When vacuum is building in the intake system, the diaphragm closes and interrupts the flow of gases from the crankcase to the intake system, thus avoiding the problem of too much vacuum in the oil pan.
The valve diaphragm (closed)
4 - The oil separator
In the case of high oil temperatures and high engine revolutions per minute (RPM), an oil mist tends to be generated. This mist circulates through the engine breather pipes and the PCV, generating carbon in the intake system and the combustion chambers. That is why many vehicles contain an oil separator. This part sits before the PCV and serves to condense the oil mist and return the oil droplets to the crankcase, preventing them from entering the intake, thereby generating less carbon deposition.
The oil separator
5 - Common failures: clogged PCV or oil separator
Though the PCV system is generally considered trouble-free, a clogged PCV or oil separator is a fairly common problem. A build-up of oil and fuel sludge deposits and/or sludge inside the PCV or decanter can restrict or even block the flow of the vapours. A clogged or restricted PCV cannot draw moisture and vapours from the crankcase. This can result in a build-up of engine-damaging sludge as well as an increase in pressure that could force oil to leak through gaskets and seals.
A clogged PCV hose will also create excessive pressure in the crankcase that can lead to other system failures. For example, if the pressure in the crankcase is too high in turbocharged applications, it will transfer to the turbocharger oil return line.

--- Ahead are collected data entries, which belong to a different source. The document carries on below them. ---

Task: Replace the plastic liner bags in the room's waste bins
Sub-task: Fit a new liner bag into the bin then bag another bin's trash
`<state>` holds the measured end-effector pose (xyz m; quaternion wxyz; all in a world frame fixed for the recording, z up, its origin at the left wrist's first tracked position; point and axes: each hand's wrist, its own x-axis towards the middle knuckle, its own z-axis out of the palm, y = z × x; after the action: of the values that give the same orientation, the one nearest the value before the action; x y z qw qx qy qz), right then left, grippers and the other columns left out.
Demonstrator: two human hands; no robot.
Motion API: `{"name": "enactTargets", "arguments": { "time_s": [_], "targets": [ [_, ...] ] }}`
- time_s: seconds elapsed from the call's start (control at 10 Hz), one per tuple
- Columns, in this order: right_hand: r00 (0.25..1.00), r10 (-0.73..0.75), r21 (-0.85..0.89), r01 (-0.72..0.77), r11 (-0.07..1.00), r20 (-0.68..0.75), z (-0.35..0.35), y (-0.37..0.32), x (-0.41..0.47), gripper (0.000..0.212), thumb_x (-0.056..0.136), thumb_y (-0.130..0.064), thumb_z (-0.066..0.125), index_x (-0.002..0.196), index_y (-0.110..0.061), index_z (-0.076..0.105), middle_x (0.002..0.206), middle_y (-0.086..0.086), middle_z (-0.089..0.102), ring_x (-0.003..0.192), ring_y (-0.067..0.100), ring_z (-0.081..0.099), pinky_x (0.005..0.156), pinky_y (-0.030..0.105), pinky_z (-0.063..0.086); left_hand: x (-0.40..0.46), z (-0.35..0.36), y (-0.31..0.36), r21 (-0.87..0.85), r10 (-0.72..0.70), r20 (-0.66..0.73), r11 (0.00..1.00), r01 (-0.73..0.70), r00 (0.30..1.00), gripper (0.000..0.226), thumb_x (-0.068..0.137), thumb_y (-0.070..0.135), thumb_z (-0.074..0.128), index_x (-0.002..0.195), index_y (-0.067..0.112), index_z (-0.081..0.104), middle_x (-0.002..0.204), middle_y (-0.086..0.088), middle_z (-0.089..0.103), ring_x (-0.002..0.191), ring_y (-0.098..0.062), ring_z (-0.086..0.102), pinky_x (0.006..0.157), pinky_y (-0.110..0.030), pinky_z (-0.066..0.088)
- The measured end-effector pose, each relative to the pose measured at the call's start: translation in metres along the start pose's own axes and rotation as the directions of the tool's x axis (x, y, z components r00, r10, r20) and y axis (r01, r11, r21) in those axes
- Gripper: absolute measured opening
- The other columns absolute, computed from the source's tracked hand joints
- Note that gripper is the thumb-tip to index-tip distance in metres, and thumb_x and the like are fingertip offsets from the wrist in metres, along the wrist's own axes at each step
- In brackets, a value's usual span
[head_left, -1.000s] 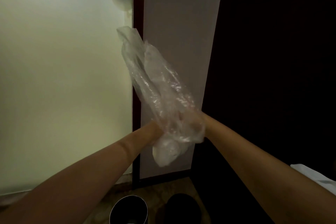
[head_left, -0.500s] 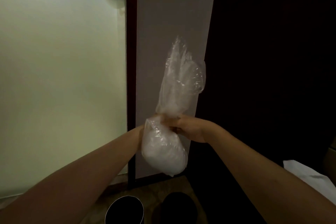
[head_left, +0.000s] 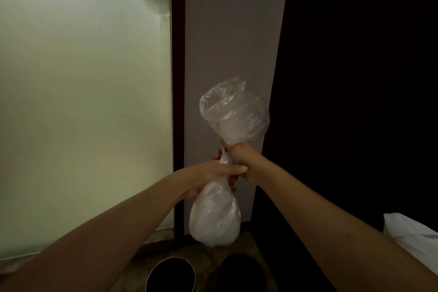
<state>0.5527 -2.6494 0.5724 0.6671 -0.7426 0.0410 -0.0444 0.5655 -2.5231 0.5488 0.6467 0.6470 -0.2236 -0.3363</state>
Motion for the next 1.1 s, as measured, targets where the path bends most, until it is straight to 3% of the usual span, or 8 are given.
{"name": "enactTargets", "arguments": {
  "time_s": [0.2,0.3,0.4,0.6,0.8,0.9,1.0,1.1],
  "targets": [
    [0.991,0.079,0.398,-0.116,0.91,0.109,-0.014,0.001,0.013,0.028,0.096,-0.03,0.065,0.075,-0.018,0.051,0.051,-0.006,0.037,0.045,0.008,0.042,0.062,0.027,0.051,0.003,-0.009,-0.008,0.055,-0.026,0.054,0.998,0.023,0.998,0.022,0.097,0.038,0.063,0.082,0.021,0.06,0.099,-0.009,0.064,0.087,-0.02,0.063,0.092,-0.039,0.047],
    [0.996,0.072,0.521,-0.09,0.849,0.055,-0.028,-0.01,0.017,0.032,0.093,-0.028,0.068,0.066,-0.02,0.052,0.053,-0.009,0.026,0.04,0.007,0.025,0.048,0.022,0.045,0.008,-0.02,-0.017,-0.01,-0.048,0.148,0.999,0.05,0.988,0.032,0.086,0.042,0.076,0.075,0.016,0.06,0.078,-0.01,0.066,0.07,-0.019,0.064,0.079,-0.034,0.054],
    [0.994,0.109,0.653,-0.081,0.753,-0.002,-0.046,-0.013,0.019,0.039,0.096,-0.029,0.065,0.06,-0.022,0.051,0.051,-0.009,0.023,0.037,0.007,0.02,0.042,0.02,0.037,0.016,-0.031,-0.026,-0.024,-0.038,0.16,0.999,0.042,0.986,0.041,0.074,0.048,0.084,0.068,0.015,0.06,0.052,0.001,0.048,0.045,-0.011,0.047,0.065,-0.028,0.051],
    [0.992,0.101,0.769,-0.01,0.639,-0.071,-0.068,-0.015,0.025,0.048,0.099,-0.041,0.054,0.058,-0.023,0.037,0.05,-0.009,0.023,0.037,0.006,0.019,0.042,0.019,0.032,0.011,-0.032,-0.024,0.112,0.027,0.102,0.993,-0.038,0.994,0.04,0.089,0.048,0.07,0.068,0.019,0.053,0.062,0.0,0.04,0.053,-0.01,0.037,0.059,-0.02,0.042],
    [0.983,0.078,0.88,0.113,0.461,-0.167,-0.068,-0.017,0.024,0.031,0.099,-0.031,0.053,0.073,-0.014,0.054,0.051,-0.006,0.041,0.039,0.008,0.039,0.047,0.022,0.046,0.019,-0.032,-0.022,0.033,0.092,0.037,0.995,-0.094,0.995,0.034,0.093,0.042,0.063,0.07,0.019,0.053,0.061,0.002,0.039,0.053,-0.009,0.036,0.056,-0.02,0.041],
    [0.998,0.049,0.818,-0.003,0.576,-0.031,-0.052,-0.005,0.017,0.046,0.088,-0.053,0.066,0.096,-0.007,0.067,0.079,0.005,0.068,0.072,0.018,0.067,0.071,0.033,0.056,0.028,-0.026,-0.015,0.018,0.1,0.002,0.995,-0.1,0.995,0.044,0.097,0.04,0.06,0.056,0.024,0.055,0.056,0.003,0.038,0.048,-0.009,0.036,0.053,-0.021,0.04],
    [0.996,0.026,0.736,-0.076,0.673,0.08,-0.033,0.008,0.01,0.058,0.095,-0.055,0.053,0.125,-0.006,0.06,0.108,0.009,0.075,0.099,0.021,0.073,0.081,0.035,0.057,0.032,-0.026,-0.004,-0.03,0.124,-0.016,0.992,-0.125,0.992,0.045,0.097,0.04,0.06,0.055,0.023,0.057,0.056,0.001,0.039,0.047,-0.01,0.038,0.051,-0.022,0.041],
    [1.0,-0.008,0.714,-0.016,0.7,0.03,-0.022,0.006,0.008,0.044,0.102,-0.049,0.043,0.112,-0.01,0.061,0.091,0.005,0.074,0.087,0.018,0.073,0.075,0.031,0.053,0.032,-0.029,0.001,-0.039,0.131,-0.009,0.991,-0.131,0.991,0.044,0.097,0.041,0.062,0.057,0.022,0.059,0.059,0.0,0.041,0.05,-0.011,0.04,0.055,-0.024,0.044]
  ]
}}
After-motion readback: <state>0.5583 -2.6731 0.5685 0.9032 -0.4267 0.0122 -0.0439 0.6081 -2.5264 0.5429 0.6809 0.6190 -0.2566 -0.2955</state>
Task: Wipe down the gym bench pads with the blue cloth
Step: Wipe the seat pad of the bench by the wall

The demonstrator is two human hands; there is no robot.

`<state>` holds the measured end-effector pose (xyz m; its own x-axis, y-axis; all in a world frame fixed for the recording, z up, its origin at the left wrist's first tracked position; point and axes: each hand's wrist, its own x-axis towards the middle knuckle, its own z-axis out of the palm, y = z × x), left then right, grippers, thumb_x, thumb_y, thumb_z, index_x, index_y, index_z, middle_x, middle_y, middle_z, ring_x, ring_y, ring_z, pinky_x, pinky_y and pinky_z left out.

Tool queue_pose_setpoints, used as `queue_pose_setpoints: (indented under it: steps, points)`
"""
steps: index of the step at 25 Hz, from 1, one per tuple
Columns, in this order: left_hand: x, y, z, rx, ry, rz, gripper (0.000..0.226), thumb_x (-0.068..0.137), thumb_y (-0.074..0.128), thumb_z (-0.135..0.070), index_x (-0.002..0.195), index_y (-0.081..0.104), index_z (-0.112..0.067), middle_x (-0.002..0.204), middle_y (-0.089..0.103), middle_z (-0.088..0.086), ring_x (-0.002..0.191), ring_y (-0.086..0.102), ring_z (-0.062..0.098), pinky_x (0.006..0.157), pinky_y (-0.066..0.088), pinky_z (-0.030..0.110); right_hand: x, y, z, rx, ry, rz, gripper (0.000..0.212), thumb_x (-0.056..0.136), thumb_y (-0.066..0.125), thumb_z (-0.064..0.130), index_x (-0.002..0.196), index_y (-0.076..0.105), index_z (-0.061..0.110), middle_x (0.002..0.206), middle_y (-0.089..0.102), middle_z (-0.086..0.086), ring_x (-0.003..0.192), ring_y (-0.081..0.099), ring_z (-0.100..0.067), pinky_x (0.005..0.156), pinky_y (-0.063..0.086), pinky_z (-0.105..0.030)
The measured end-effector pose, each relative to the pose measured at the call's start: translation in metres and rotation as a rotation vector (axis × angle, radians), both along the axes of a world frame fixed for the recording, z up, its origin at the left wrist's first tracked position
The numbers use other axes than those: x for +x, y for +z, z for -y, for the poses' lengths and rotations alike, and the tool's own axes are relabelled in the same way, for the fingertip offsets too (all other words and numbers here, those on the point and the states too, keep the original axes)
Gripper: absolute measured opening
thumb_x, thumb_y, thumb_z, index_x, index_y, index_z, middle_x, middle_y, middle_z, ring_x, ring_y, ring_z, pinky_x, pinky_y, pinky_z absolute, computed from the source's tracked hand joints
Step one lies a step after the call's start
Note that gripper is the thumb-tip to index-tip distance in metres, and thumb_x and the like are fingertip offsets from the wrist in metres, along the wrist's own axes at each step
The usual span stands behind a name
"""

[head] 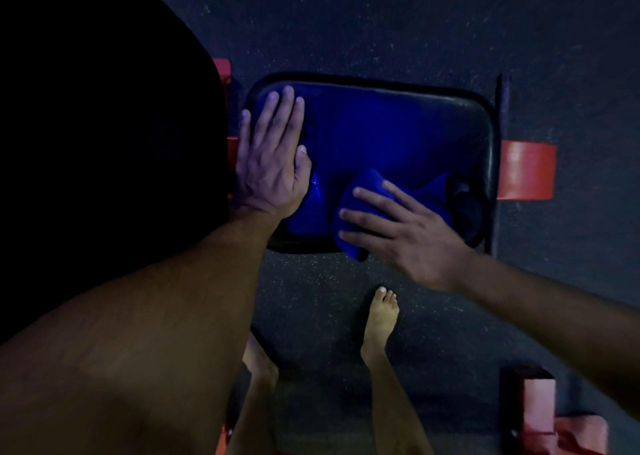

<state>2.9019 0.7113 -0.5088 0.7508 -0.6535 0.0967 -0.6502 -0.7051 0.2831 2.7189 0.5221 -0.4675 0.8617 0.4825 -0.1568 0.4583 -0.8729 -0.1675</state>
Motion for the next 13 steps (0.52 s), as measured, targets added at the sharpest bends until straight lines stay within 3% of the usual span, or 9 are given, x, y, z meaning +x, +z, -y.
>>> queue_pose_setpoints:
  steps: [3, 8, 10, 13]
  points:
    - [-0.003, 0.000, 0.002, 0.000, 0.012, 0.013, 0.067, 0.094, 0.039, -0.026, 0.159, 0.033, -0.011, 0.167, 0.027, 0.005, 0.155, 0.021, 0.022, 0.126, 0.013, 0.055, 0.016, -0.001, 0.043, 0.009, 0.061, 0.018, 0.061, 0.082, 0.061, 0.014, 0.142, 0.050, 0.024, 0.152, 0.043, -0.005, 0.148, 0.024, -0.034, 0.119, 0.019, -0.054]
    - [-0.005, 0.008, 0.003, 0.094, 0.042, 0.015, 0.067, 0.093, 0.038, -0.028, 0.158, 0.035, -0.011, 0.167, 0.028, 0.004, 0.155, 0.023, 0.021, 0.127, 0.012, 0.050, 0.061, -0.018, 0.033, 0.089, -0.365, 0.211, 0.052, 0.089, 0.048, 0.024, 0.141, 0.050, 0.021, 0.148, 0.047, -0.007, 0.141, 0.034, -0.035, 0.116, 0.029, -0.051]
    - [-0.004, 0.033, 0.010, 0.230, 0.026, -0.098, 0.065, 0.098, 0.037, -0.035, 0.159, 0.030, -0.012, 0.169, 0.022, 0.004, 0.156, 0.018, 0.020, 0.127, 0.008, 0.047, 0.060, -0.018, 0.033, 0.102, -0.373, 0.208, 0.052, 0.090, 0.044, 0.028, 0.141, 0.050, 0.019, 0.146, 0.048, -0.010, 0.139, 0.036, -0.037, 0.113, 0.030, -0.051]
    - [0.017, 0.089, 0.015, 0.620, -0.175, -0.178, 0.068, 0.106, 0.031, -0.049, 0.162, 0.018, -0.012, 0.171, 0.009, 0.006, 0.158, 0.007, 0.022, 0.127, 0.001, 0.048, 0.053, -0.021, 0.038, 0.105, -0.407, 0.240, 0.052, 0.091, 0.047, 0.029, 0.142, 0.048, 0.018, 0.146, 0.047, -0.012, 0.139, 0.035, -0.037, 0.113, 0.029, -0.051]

Turbocharger oil drainage is difficult, and the oil will escape from the side of the turbine, thereby increasing oil consumption. Consequently, it also becomes difficult to renew the oil that lubricates the turbo shaft. This oil ends up burning and the shaft becomes damaged due to the lack of lubrication.
Another fault occurs if the valve becomes permanently open, either because the internal membrane gets stuck in this position or breaks. The result is an excessive, uncontrolled flow of air through the pipes, creating an unstable idle, starting difficulties or even engine misfires. Lambda-probe injection vehicles detect any change in the air-fuel mixture and will compensate for it by increasing or decreasing the short and long term fuel trim (STFT and LTFT). Small corrections do not cause problems, but large corrections will produce a lean mixture and a direct trouble code (DTC), while turning on the malfuction indicator lamp (MIL).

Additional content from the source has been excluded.